TASK GOAL >>
Beneath this instruction is a listing; print exactly the lines in it starting at the line that contains "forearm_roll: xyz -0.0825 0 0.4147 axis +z" and going through the line that contains "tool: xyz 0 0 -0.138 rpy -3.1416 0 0".

-.-.-

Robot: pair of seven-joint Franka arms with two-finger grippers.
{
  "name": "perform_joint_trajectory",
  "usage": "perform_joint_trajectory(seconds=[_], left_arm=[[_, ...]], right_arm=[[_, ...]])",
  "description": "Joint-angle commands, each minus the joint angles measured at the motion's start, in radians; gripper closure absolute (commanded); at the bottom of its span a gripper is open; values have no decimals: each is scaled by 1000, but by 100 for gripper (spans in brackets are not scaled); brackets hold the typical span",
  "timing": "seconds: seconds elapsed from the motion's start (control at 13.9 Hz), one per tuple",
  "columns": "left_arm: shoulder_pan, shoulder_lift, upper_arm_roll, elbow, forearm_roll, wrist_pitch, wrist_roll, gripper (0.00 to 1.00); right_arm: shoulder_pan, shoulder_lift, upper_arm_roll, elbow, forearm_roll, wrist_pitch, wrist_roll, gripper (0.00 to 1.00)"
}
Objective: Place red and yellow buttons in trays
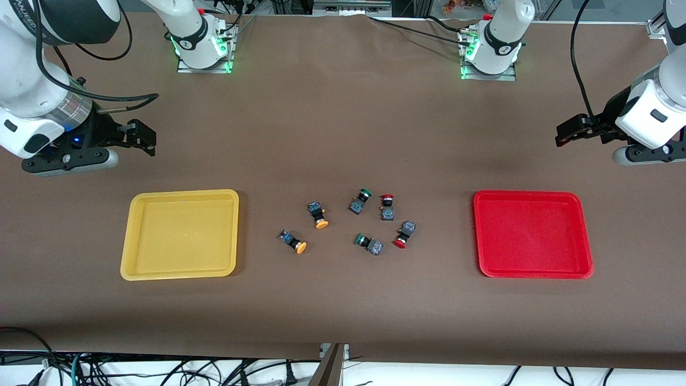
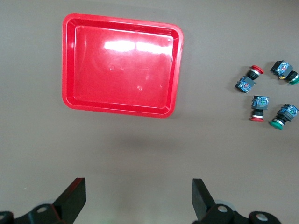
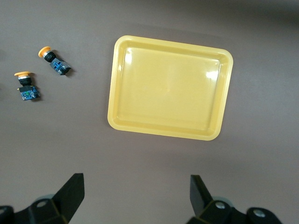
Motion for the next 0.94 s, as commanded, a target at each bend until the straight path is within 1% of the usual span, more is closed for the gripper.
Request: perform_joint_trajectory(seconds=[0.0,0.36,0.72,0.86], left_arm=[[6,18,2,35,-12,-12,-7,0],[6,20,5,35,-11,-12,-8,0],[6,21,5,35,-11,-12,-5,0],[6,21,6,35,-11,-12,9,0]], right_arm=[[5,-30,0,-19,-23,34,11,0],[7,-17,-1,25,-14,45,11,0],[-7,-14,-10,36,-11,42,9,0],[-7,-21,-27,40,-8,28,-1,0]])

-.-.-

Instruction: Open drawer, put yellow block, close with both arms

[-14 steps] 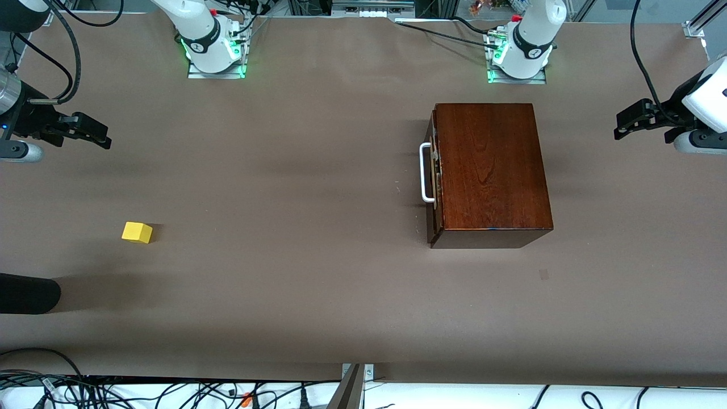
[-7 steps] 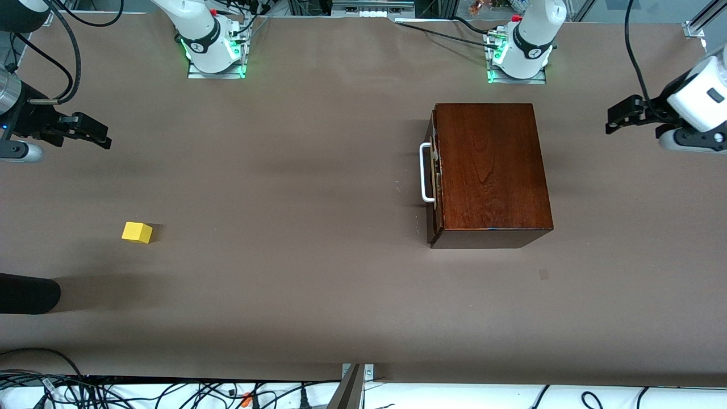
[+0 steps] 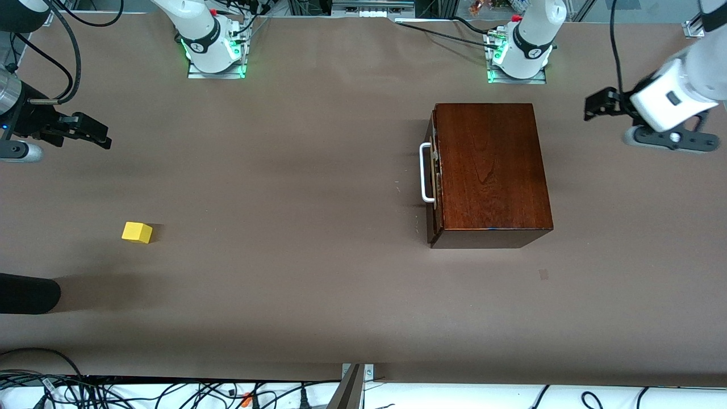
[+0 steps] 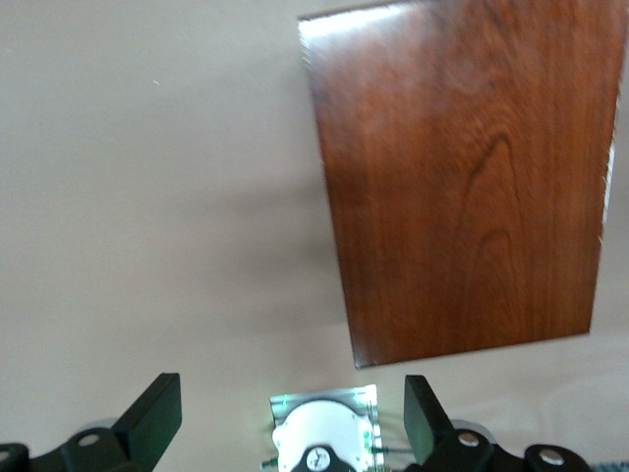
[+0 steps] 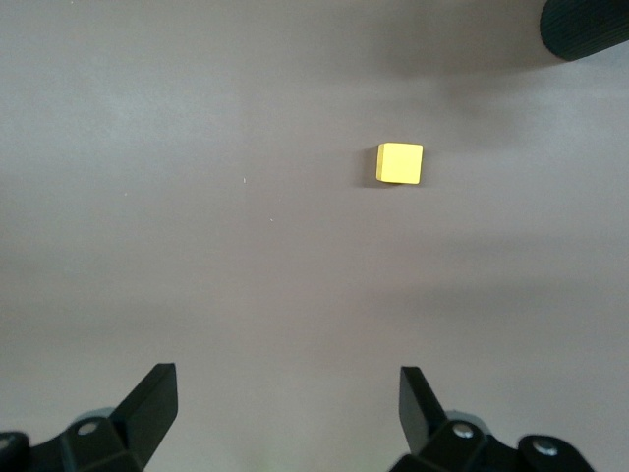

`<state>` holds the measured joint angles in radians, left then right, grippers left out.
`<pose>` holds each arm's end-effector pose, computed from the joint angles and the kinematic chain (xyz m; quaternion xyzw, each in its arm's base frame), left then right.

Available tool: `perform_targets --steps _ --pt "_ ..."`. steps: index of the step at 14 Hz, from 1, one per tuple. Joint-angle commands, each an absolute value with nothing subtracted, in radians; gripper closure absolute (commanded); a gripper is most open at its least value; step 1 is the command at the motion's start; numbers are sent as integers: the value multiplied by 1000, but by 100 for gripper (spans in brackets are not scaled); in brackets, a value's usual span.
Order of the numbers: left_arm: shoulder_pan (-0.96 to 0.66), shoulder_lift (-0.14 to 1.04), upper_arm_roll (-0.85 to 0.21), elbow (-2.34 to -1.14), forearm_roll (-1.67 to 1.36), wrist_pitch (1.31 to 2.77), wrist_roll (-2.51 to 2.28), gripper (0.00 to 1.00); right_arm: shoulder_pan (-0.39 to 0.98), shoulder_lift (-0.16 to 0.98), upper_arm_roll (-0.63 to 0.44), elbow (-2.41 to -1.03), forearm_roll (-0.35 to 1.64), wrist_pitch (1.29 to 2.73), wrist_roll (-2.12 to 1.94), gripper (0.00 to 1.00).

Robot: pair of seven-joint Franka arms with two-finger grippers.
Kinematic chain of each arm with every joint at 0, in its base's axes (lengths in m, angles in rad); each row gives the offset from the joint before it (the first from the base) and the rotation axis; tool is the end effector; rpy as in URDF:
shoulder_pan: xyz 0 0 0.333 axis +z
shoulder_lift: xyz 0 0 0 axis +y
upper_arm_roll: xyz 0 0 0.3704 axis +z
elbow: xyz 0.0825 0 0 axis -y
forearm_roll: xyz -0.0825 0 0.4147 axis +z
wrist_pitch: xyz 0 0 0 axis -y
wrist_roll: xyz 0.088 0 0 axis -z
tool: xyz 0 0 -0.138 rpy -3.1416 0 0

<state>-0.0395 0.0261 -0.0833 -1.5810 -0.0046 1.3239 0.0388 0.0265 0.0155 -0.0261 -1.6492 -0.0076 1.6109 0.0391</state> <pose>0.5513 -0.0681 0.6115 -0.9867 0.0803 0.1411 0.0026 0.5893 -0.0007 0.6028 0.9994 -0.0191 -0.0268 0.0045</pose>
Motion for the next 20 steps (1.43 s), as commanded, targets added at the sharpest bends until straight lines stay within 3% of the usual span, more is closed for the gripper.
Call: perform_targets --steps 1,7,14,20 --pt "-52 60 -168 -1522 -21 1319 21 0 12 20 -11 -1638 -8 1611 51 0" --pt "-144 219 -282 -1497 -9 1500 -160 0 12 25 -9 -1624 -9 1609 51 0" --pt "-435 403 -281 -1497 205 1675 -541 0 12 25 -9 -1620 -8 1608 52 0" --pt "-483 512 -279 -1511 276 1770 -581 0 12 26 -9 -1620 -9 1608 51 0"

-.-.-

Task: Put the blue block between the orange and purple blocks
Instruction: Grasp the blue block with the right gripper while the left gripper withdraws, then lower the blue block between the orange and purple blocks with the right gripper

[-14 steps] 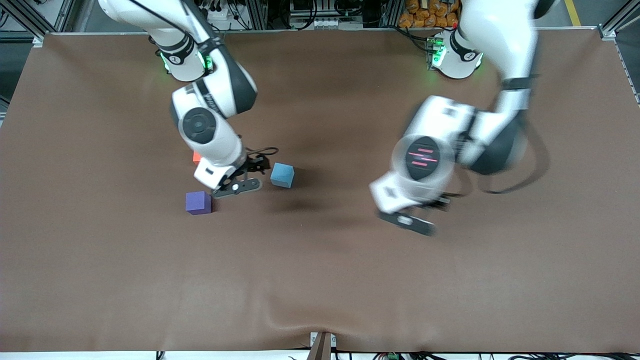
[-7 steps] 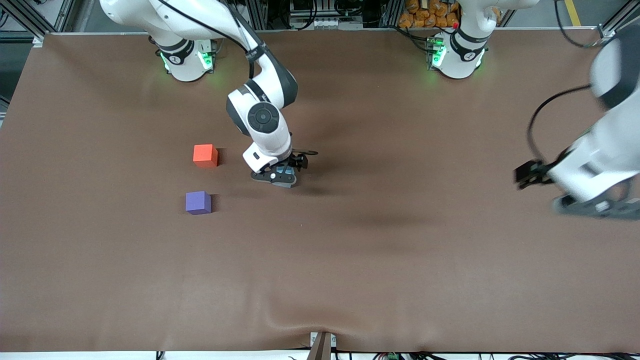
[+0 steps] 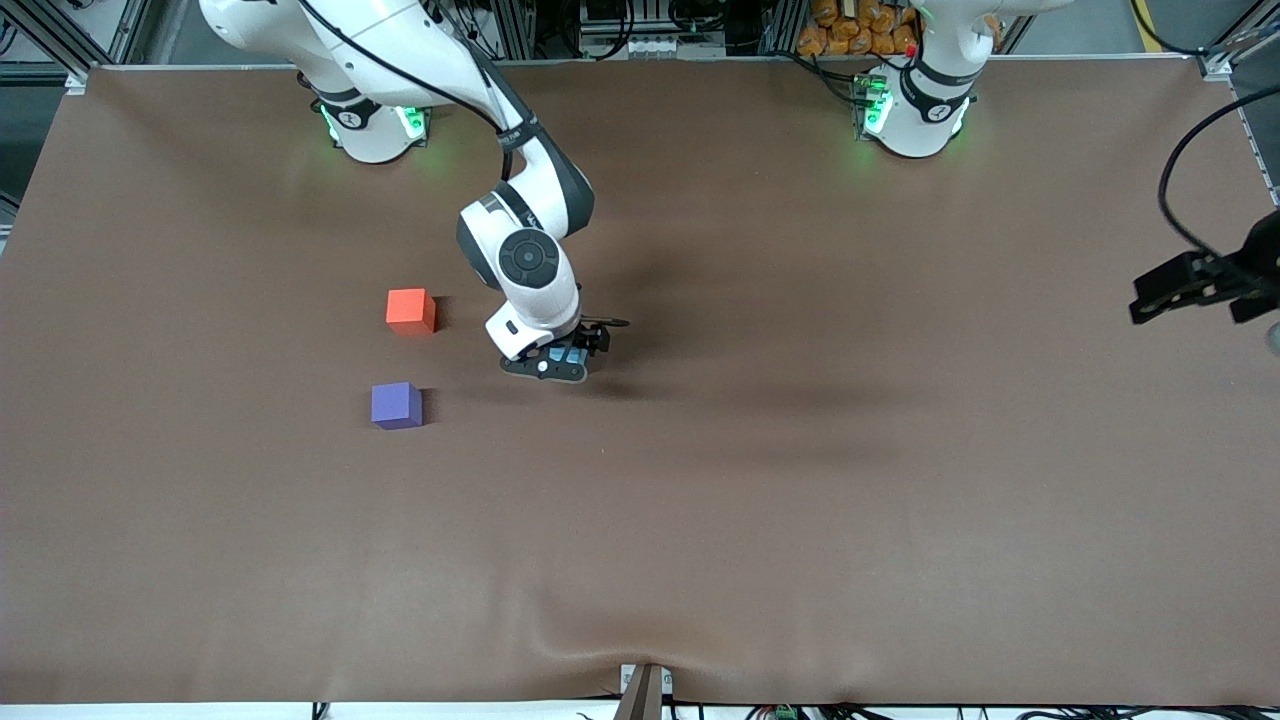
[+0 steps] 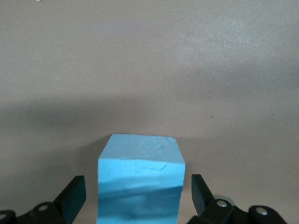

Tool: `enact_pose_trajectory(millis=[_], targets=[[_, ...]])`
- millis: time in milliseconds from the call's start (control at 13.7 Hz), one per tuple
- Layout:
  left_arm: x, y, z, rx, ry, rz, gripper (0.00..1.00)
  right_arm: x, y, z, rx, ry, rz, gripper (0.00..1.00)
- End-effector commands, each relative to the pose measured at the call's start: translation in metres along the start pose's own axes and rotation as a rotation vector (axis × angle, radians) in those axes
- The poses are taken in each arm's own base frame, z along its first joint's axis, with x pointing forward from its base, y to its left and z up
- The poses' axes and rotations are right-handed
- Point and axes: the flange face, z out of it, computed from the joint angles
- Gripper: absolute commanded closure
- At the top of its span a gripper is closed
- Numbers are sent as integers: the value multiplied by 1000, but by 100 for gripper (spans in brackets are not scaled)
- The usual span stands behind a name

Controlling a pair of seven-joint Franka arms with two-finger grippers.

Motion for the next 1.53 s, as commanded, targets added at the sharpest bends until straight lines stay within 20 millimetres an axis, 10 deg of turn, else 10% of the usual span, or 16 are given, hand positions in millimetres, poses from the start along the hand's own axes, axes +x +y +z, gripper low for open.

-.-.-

FINISHED TASK >>
forearm_roll: xyz -0.0825 0 0.4147 axis +z
wrist_pitch: xyz 0 0 0 axis -y
wrist_roll: xyz 0.088 0 0 axis -z
tool: xyz 0 0 -0.138 rpy -3.1416 0 0

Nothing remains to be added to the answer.